Insgesamt wurden 308/333 (92 %) Genmutationen durch Panel-Sequenzierung und WGS übereinstimmend identifiziert. Aufgrund der höheren Lesetiefe wurden 25/333 (8 %) subklonale Mutationen nur durch gezielte Panel-Sequenzierung nachgewiesen, wobei 23/25 eine Allelfraktion <10 % aufwiesen. Allerdings wurden 40 Genmutationen aufgrund des uneingeschränkten Analysespektrums ausschließlich durch WGS identifiziert. Jeder Patient trug im Durchschnitt 3,3 Genmutationen innerhalb der 121 untersuchten Gene. Bei der Analyse des Exoms erhöhte sich diese Zahl auf 63 Varianten (Mittelwert; Range: 46-116). Bei 52/63 Varianten handelt es sich höchst wahrscheinlich um Keimbahnvarianten, da sie auch in den CD3+ Kontrollproben vorkommen. Die CD3+-Kontrollproben reduzierten die Zahl der somatischen Varianten im Exom damit auf 11 (Mittelwert; Range: 1-23), bei denen es sich meist um patientenspezifische Mutationen handelt, die für personalisierte Therapieansätze in Betracht gezogen werden können.

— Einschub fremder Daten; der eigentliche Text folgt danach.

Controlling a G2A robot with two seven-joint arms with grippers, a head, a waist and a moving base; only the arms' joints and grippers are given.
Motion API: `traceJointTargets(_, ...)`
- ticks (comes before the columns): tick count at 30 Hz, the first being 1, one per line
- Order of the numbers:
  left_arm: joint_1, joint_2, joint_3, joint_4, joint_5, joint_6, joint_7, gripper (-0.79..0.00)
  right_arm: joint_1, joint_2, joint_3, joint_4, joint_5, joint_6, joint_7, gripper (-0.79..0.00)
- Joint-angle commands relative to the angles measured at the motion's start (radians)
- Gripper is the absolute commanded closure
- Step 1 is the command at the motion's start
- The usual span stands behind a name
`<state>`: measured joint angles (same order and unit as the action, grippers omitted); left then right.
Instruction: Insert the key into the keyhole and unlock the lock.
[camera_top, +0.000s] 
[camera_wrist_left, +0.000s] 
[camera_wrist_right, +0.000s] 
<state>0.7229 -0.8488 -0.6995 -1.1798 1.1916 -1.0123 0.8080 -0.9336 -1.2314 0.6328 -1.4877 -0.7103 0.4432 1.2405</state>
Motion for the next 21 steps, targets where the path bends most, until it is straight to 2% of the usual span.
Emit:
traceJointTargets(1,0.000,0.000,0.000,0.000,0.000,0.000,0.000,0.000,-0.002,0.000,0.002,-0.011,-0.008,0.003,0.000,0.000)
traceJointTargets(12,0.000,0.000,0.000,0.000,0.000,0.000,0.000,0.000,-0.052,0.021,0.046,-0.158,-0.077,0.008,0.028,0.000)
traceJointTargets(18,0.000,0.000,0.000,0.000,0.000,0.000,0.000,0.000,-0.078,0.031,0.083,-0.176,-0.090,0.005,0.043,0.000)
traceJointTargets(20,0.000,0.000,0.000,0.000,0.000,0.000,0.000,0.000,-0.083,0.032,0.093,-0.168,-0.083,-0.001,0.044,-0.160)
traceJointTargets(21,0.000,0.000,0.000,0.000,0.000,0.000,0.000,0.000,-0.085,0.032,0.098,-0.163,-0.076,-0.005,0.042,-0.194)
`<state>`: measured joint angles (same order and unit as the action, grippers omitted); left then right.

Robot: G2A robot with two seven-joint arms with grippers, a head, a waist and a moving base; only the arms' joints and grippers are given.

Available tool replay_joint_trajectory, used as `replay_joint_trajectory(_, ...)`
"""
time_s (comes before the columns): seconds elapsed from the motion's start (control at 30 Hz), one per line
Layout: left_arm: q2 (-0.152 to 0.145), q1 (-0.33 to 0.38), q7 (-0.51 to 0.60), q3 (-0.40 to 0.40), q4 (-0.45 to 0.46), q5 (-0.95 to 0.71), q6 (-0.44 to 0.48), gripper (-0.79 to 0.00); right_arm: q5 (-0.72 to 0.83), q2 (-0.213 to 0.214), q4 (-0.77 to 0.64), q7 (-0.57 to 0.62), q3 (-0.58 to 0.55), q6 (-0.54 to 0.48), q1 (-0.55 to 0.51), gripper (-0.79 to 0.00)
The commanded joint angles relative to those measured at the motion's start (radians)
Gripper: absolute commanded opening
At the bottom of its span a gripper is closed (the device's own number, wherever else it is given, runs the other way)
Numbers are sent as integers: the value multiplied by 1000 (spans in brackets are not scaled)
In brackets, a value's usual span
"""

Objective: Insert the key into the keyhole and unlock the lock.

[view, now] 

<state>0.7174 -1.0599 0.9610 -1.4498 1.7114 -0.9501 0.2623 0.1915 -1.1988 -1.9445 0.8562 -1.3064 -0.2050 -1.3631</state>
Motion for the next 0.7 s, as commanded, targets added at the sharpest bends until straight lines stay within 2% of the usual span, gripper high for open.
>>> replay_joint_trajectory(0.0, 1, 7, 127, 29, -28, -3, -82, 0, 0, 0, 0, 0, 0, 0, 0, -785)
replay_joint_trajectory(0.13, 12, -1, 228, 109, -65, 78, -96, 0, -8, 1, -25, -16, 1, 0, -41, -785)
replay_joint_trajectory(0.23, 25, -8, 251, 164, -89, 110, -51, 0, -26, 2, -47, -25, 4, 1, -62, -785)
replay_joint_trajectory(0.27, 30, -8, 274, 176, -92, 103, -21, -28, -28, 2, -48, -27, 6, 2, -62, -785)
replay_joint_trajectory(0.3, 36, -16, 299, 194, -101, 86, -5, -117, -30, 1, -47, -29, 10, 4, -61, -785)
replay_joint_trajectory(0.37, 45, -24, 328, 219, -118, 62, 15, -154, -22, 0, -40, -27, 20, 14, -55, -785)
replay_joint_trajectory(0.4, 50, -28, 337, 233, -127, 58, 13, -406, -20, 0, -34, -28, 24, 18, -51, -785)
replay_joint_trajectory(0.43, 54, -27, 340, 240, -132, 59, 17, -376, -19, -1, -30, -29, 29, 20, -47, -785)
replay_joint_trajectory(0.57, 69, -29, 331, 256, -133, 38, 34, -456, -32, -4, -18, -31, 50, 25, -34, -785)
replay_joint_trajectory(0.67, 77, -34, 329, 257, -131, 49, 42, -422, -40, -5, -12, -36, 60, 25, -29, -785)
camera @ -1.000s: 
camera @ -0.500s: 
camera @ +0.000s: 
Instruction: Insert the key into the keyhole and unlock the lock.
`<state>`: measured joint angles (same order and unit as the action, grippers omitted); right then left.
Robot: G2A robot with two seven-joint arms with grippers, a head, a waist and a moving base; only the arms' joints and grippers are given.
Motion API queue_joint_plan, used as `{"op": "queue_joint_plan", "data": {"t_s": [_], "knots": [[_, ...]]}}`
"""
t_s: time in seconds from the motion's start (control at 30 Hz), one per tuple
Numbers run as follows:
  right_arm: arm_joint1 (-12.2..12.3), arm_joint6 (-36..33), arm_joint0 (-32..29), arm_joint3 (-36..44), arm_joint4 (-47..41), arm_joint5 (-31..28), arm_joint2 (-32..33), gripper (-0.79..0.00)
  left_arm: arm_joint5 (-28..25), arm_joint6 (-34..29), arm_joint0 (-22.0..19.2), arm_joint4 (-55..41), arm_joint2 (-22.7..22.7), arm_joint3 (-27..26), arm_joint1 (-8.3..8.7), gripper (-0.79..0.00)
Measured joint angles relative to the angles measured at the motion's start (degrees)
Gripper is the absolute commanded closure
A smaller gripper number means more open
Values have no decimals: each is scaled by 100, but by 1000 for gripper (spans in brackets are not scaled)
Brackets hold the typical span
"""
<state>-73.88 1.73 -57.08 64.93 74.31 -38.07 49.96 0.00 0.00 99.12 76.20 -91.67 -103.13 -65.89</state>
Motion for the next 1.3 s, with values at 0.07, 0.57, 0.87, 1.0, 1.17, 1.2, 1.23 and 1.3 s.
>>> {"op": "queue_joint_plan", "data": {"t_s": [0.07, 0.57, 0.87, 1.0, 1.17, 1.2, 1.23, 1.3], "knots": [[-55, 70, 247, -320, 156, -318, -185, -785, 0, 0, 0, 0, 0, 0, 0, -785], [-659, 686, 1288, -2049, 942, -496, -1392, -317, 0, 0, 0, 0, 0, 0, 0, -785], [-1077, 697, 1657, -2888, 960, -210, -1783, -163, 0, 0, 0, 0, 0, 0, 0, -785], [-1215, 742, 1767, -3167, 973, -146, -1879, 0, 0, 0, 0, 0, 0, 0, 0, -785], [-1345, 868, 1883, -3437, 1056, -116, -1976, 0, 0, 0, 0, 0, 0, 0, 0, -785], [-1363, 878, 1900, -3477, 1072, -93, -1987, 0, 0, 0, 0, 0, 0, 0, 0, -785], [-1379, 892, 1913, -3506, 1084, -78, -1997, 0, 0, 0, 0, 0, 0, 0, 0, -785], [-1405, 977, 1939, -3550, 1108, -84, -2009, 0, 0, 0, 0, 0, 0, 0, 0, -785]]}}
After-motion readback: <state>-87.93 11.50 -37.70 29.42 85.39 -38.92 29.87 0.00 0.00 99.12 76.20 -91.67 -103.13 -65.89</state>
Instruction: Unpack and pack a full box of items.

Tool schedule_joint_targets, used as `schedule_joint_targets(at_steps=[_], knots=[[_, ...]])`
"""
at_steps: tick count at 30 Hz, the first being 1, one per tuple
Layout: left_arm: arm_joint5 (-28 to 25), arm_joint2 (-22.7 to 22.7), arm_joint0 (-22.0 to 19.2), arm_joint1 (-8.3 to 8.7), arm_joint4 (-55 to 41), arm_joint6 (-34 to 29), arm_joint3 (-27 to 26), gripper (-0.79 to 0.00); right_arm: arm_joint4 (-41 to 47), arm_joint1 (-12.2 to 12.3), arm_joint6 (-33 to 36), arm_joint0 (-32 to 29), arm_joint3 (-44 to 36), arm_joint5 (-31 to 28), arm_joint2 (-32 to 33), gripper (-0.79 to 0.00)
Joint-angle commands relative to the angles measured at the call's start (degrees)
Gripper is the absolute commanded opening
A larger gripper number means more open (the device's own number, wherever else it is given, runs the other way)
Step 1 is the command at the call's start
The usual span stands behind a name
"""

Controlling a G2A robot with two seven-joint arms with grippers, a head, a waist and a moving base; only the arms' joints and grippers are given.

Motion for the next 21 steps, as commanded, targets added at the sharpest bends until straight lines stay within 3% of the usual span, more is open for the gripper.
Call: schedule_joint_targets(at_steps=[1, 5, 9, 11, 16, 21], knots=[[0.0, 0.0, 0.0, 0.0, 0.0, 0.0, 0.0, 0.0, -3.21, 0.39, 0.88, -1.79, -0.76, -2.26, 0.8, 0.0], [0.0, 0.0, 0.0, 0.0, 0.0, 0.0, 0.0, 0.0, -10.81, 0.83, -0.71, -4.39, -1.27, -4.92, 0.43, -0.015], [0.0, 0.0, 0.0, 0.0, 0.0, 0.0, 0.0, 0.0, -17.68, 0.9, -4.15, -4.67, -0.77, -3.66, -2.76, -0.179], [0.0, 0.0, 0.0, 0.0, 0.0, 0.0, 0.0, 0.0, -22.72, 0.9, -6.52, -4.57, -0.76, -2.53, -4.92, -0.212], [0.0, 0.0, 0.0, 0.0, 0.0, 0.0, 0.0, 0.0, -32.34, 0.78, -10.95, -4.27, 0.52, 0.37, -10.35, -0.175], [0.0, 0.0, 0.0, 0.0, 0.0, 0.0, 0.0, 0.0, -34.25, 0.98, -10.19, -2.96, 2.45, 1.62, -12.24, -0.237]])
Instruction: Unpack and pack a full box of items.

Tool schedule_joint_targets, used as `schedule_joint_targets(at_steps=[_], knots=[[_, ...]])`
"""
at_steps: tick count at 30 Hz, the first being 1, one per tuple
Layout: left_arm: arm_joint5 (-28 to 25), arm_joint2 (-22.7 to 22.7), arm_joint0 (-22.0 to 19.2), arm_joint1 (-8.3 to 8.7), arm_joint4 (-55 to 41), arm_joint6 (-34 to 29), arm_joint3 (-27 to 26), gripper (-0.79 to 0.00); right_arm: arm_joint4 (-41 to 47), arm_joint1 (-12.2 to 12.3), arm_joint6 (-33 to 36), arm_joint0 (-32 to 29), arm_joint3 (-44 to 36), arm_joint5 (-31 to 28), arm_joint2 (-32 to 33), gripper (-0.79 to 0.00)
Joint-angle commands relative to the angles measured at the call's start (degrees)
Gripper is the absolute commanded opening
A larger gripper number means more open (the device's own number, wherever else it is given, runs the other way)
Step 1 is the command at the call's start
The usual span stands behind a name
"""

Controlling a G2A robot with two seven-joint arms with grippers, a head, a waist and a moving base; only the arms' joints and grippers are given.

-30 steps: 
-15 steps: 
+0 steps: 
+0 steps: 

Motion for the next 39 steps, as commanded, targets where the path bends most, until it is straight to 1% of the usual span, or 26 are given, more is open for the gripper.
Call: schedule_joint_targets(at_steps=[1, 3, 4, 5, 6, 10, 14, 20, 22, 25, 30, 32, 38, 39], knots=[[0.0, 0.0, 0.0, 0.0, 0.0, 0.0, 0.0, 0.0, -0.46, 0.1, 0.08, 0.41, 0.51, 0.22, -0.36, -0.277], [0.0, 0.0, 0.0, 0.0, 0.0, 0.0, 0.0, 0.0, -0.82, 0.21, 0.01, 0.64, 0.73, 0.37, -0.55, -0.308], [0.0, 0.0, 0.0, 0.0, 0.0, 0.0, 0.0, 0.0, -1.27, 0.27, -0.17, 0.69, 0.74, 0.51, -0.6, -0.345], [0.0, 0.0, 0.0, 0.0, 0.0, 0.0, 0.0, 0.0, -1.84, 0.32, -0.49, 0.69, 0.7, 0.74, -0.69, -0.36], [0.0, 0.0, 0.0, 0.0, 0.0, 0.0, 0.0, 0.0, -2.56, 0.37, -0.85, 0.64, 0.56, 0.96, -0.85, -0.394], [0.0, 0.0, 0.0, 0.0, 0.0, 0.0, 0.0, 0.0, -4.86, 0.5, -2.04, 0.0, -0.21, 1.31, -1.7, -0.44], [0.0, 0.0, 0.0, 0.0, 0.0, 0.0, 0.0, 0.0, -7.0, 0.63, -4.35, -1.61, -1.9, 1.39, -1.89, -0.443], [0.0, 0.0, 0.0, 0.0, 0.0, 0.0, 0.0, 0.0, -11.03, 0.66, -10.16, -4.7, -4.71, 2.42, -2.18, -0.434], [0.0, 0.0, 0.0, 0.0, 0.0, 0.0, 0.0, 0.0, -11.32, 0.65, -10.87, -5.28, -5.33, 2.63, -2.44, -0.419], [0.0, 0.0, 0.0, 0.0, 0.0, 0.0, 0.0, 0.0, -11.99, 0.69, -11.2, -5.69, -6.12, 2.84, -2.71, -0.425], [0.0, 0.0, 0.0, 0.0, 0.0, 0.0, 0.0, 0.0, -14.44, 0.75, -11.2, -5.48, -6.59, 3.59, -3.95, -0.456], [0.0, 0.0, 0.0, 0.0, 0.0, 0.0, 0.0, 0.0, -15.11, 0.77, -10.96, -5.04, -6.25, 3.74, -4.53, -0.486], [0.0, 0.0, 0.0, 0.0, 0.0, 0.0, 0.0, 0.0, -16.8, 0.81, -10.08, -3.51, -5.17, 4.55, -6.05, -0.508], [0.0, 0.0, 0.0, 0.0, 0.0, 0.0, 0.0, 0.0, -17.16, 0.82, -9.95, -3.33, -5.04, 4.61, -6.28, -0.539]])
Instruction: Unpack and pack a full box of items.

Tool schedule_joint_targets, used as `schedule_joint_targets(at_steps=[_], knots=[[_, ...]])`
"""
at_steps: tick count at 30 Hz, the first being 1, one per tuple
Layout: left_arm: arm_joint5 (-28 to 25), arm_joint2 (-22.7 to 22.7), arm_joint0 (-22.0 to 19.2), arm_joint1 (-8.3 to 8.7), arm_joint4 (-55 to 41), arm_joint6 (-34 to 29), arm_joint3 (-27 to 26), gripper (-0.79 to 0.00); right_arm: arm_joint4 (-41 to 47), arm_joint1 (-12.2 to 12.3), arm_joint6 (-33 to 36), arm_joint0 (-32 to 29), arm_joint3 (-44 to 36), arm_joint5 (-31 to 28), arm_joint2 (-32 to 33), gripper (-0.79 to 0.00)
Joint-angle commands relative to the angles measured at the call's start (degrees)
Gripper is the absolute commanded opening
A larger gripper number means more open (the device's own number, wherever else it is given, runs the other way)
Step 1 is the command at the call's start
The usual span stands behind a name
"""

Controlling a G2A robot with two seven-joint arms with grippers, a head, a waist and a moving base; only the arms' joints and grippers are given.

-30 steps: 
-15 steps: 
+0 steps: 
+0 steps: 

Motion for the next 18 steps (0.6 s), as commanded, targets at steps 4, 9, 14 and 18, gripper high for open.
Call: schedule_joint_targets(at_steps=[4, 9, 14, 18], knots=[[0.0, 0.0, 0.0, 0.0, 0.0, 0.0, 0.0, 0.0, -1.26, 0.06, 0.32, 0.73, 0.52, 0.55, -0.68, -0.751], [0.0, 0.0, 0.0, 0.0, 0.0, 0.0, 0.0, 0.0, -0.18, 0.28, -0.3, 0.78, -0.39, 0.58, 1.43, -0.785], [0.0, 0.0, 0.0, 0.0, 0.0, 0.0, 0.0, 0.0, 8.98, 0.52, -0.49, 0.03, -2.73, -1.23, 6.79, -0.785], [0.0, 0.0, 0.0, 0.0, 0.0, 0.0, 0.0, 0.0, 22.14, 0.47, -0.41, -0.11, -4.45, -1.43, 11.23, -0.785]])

In Bezug auf Zytogenetik, die für die Risikostratifizierung und die Zuordnung zu genetischen Untergruppen der AML/ALL von Bedeutung ist, identifizierte WTS alle entitätsdefinierenden Fusionen. WGS und die Chromosomen-Banden-Analyse (CBA) zeigten eine sehr hohe Übereinstimmung. Bei 10 Patienten wurden mit WGS subklonale Aberrationen aufgrund der geringen Klongröße übersehen (mediane Klongröße bei IP-FISH-Analyse: 6 %). Allerdings lieferte WGS bei 40 Patienten zusätzliche Informationen, meist SV, CNV und cnLOH von unklarer Signifikanz, aber auch Veränderungen von biologischem Interesse und prognostischer und/oder therapeutischer Bedeutung (Abb. 1):
- Durch WGS konnte bei einem AML Patienten ein cnLOH 21q detektiert werden, das die hohe RUNX1 Mutationslast erklärte. Neben weiteren 7 Genmutationen zeigte auch das WTS-Expressionsprofil eine Zuordnung zu Patienten mit einer AML mit mutiertem RUNX1.
- WGS identifizierte auch eine zytogenetisch kryptische SV, die zu einem ETV6::ABL1-Rearrangement bei einem ALL-Patienten mit komplexem Karyotyp führte. Eine retrospektive Analyse zeigte, dass die Aberration bereits vorhanden war, als sich der Patient zwei Jahre zuvor mit einer MPN und einem normalen Karyotyp (CBA) vorstellte. Daher führte WGS zur Diagnose einer ETV6::ABL1-positiven Neoplasmasie in der Blastenphase (schlechte Prognose), das mit Tyrosinkinase-Inhibitoren behandelt werden könnte.
- In einem AML-Fall offenbarte WGTS ein KMT2A::MLLT10-Rearrangement, das zytogenetisch kryptisch und durch FISH nicht nachweisbar war (KMT2A-Break-Away-Sonde) und den Patienten der ungünstigen Risikogruppe zuordnete.
- Bemerkenswert ist, dass bei drei AML-Patienten eine 7q-Deletion oder eine komplexe strukturelle Veränderung, die zu einer 7q-Deletion führt, zu einem CDK6::NOM1-Fusionstranskript und einer hohen MNX1-Expression führte. Darüber hinaus ergab WGS bei einem Patienten mit ETP-ALL eine zytogenetisch kryptische Translokation t(7;14)(q36;q32), die den IGH-Locus und das NOM1-Gen betrifft und mit einer hohen MNX1-Expression einhergeht. Eine erhöhte MNX1-Expression als Folge von t(7;12)(q36;p13) ist ein sehr seltenes Ereignis bei pädiatrischer AML, aber unsere Ergebnisse könnten darauf hindeuten, dass die MNX1-Expression bei akuter Leukämie bei Erwachsenen eine wichtigere Rolle spielt als bisher bekannt.